Start at the line with "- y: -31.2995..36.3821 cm" in the records below, stop at the line with "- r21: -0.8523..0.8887", and return every line in that span exactly, the two end lines included.

# # # # # # #

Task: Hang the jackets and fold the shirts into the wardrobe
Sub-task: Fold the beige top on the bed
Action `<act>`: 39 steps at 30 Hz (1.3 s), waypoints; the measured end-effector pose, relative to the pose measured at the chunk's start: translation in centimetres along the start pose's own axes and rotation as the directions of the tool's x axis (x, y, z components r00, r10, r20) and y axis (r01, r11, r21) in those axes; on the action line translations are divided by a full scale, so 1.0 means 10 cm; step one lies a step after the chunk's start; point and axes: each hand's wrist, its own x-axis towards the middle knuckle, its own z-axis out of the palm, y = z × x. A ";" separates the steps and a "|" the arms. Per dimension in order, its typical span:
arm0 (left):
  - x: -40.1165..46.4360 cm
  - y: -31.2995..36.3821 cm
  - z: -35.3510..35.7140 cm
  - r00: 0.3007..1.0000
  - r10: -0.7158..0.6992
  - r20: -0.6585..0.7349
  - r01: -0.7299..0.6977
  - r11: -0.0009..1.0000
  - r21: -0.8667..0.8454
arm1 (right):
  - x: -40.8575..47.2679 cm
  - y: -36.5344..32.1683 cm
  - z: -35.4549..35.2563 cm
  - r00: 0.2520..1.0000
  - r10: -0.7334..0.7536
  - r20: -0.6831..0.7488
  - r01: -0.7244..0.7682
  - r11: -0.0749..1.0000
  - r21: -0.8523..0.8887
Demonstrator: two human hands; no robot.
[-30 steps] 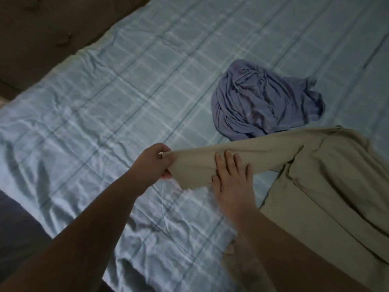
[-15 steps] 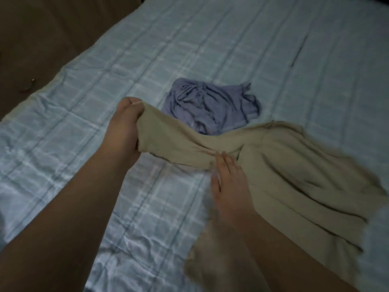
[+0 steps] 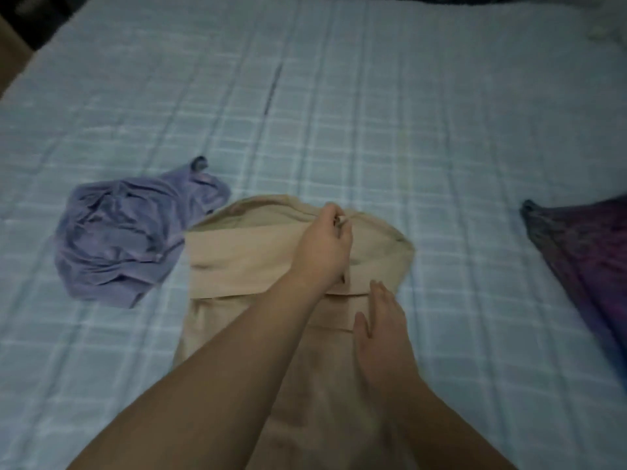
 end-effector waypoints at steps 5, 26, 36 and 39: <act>-0.14 -0.21 1.16 0.986 -0.070 0.154 0.040 0.980 0.193 | -0.12 0.51 -0.41 0.998 0.055 -0.008 -0.053 0.986 0.159; -1.47 -0.88 0.47 0.986 0.017 0.168 -0.052 0.977 0.207 | -0.85 0.62 0.09 0.990 -0.140 0.032 0.140 0.990 0.017; -3.16 -2.37 -1.25 0.948 -0.317 -0.005 0.253 0.748 0.614 | -2.36 0.80 0.42 0.925 0.369 -0.087 -0.368 0.929 0.029; -3.36 -2.50 -1.40 0.852 -0.522 -0.035 0.496 0.784 0.373 | -2.42 0.72 0.36 0.798 0.602 -0.027 -0.586 0.786 0.196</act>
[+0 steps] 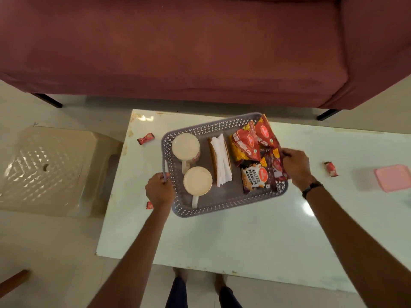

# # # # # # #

Response to this exercise:
  - y: -31.2995..36.3821 cm
  - z: -35.3510..35.7140 cm
  - r00: 0.3007..1.0000
  - r10: -0.7158..0.6992
  - r20: -0.6585..0.7349
  - r01: -0.7299..0.6977
  - r11: -0.0009..1.0000
  - r21: -0.8667..0.8454
arm1 (right):
  - x: -40.8575..47.2679 cm
  - y: -36.5344..32.1683 cm
  - z: -35.4549..35.2563 cm
  - r00: 0.2520..1.0000
  - r10: -0.7334..0.7536
  - r20: -0.6831..0.7488
  - r01: -0.7244..0.7682
  - r11: -0.0749..1.0000
  - r21: -0.8523..0.8887

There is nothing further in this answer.